- _Task directions_: Each line of the records below that contains "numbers" needs to be copied.
*** Records supplied Section Begins ***
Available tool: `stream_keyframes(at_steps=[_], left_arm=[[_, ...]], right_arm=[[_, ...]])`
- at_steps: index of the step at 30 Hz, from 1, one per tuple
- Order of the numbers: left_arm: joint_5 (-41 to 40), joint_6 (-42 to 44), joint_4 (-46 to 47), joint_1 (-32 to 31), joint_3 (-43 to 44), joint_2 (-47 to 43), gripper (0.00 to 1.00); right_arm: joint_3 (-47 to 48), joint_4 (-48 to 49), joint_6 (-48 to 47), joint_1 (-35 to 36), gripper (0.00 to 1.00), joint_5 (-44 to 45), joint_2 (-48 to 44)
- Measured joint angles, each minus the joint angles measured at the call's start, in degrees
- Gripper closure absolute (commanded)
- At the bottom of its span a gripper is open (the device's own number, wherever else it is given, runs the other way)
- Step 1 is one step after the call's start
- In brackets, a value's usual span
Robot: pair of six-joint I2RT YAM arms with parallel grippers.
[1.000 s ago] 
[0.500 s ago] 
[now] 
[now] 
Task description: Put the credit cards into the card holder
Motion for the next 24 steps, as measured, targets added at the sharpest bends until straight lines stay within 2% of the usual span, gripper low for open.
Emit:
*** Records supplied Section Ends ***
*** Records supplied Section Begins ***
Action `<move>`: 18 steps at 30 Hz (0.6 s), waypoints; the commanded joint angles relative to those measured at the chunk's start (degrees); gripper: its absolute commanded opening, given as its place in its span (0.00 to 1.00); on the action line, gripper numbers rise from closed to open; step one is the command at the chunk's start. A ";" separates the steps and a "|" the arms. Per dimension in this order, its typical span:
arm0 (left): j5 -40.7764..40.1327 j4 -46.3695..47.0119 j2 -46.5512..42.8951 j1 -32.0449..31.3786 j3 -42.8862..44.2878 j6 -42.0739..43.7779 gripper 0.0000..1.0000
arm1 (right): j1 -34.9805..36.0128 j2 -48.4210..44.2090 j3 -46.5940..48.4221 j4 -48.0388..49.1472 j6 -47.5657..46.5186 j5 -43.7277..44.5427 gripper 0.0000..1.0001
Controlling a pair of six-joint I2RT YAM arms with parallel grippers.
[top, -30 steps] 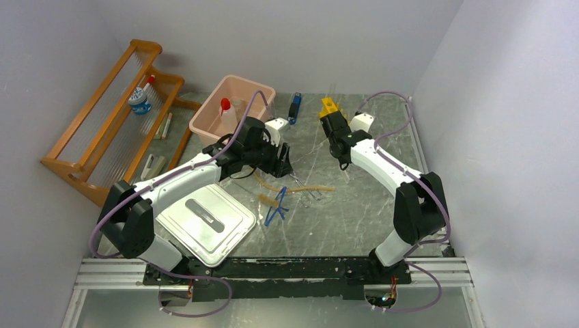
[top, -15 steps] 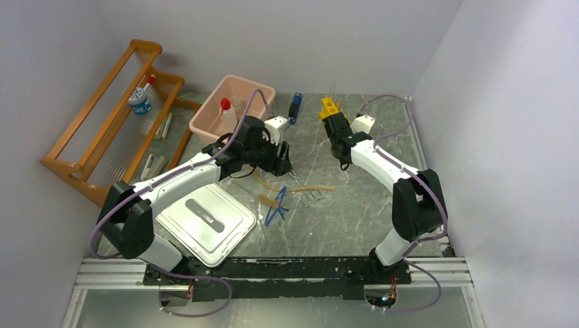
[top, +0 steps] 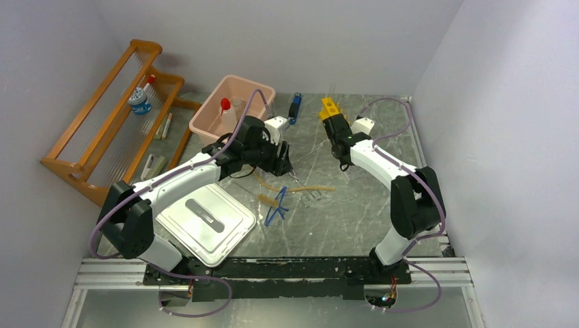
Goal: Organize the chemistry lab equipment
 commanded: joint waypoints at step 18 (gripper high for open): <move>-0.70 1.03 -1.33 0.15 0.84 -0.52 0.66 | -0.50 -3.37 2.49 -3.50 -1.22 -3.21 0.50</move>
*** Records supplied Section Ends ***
- _Output for this task_:
- Order of the numbers: left_arm: joint_5 (-41 to 40), joint_6 (-42 to 44), joint_4 (-46 to 47), joint_1 (-32 to 31), joint_3 (-43 to 44), joint_2 (-47 to 43), gripper (0.00 to 1.00); right_arm: joint_3 (-47 to 48), joint_4 (-48 to 49), joint_6 (-48 to 47), joint_1 (-35 to 36), gripper (0.00 to 1.00), joint_5 (-44 to 45), joint_2 (-48 to 44)
Action `<move>`: 18 steps at 30 Hz (0.6 s), waypoints; the commanded joint angles relative to those measured at the chunk's start (degrees); gripper: its absolute commanded opening, given as its place in its span (0.00 to 1.00); on the action line, gripper numbers rise from closed to open; step one is the command at the chunk's start. A ";" separates the steps and a "|" the arms. Per dimension in this order, its typical span:

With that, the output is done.